The latest build of Lino react is dumped into a file named main.js (the actual react application). All lino applications using Lino react frontend loads the main.js into a script tag on the HTML document header.

Site data for Lino react are build into some JSON files (with .json extension). There are two categories of such JSON files, ones we internally call site data, files of the format lino_xxx_xx.json, and the others we internally call actor data, files of the format Lino_applabel.Actorname_xxx_xx.json. See the paragraph here the understand what xxx_xx on the filenames mean. Lino react loads and caches these site data and actor data files on the run. Due to the complicated nature of how Lino react manages these cached data, in case of an update (when new modification timestamp found by lino application), it is hard to clean up the caches from the browser with application code (JavaScript). Hence, we require two HTTP request-response cycles for cleaning up and updating the frontend using the Clear-Site-Data response header.
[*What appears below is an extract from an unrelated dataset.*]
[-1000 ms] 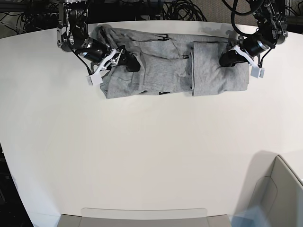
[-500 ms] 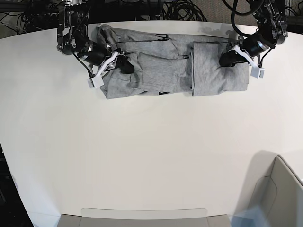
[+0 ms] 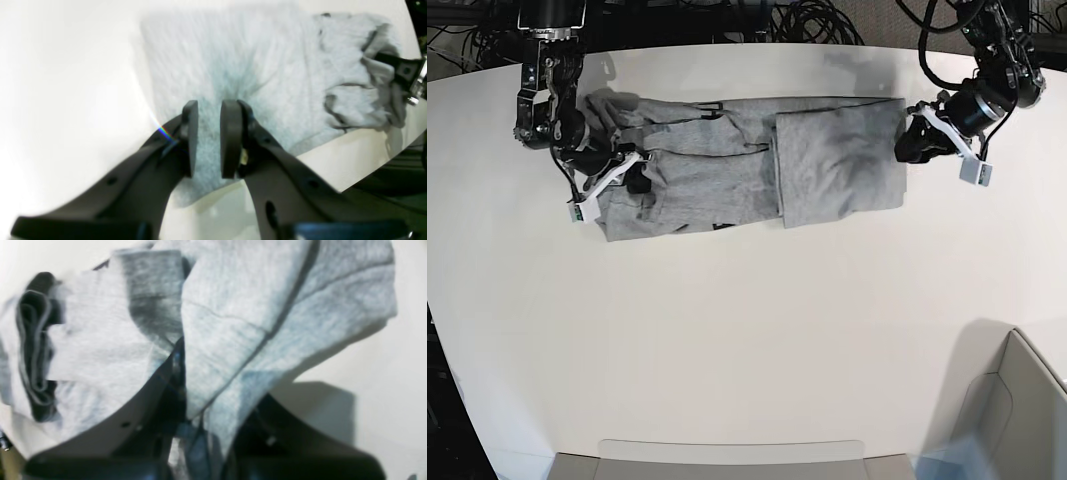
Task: Fold the T-shirt properly
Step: 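Lift the folded bundle with the right gripper and flip it over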
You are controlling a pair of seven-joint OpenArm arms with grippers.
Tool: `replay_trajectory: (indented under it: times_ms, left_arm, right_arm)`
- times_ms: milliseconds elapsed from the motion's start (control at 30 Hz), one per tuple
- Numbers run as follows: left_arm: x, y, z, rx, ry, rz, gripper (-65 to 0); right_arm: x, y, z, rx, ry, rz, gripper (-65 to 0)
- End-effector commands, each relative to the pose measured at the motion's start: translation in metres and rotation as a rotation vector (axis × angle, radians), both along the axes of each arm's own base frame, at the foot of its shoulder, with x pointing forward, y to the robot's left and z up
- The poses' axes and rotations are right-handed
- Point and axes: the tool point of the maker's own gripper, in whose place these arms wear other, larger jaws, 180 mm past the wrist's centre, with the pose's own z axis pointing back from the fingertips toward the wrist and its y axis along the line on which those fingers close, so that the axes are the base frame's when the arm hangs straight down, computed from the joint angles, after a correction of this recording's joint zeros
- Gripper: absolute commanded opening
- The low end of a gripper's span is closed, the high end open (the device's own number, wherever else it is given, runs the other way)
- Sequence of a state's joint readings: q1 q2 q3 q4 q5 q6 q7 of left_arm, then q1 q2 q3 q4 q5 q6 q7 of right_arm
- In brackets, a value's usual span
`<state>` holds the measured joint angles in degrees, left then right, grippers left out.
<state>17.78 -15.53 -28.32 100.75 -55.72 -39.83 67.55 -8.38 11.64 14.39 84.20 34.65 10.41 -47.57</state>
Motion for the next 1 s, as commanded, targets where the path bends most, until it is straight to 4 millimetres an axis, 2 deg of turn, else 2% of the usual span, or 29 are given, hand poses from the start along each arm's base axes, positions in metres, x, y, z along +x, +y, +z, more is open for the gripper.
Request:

These HTTP request-response cycles are explained below:

  • first request:

A parameter lv with the value of the latest modification timestamp, which is stored in the cached JSONs, is added to every GET request by Lino react.

  • first response:

When a difference is found by the lino application comparing lv from GET request and the server's latest modification timestamp, then this response occur, which only says that a version mismatch is found (in JSON format, like so: {'version_mismatch': True}).

At this stage adding the Clear-Site-Data header to the response (potentially) will NOT clean up the whole site for the origin of the GET request (potentially) might NOT be the site root (url / or scheme//host/), which will only clean up caches that are stored under the GET request's origin.

  • second request:

This request is made only when the JSON response contains a key version_mismatch of True boolean value.

A GET request made to the site root (url /) with a parameter named update_found.

  • second response:

When a lino application finds a GET request made to the site root containing the update_found parameter, it adds the Clear-Site-Data header to the usual response, which is able to successfully clean up the frontend for the origin of the request is the site root.

PS:

Writing this up and thinking, I have a feeling that we can do the cleaing up and updating on only one HTTP request-response cycle if we compute the difference in modification timestamps on the frontend rather then doing in on the backend. Maybe something for later (a TODO).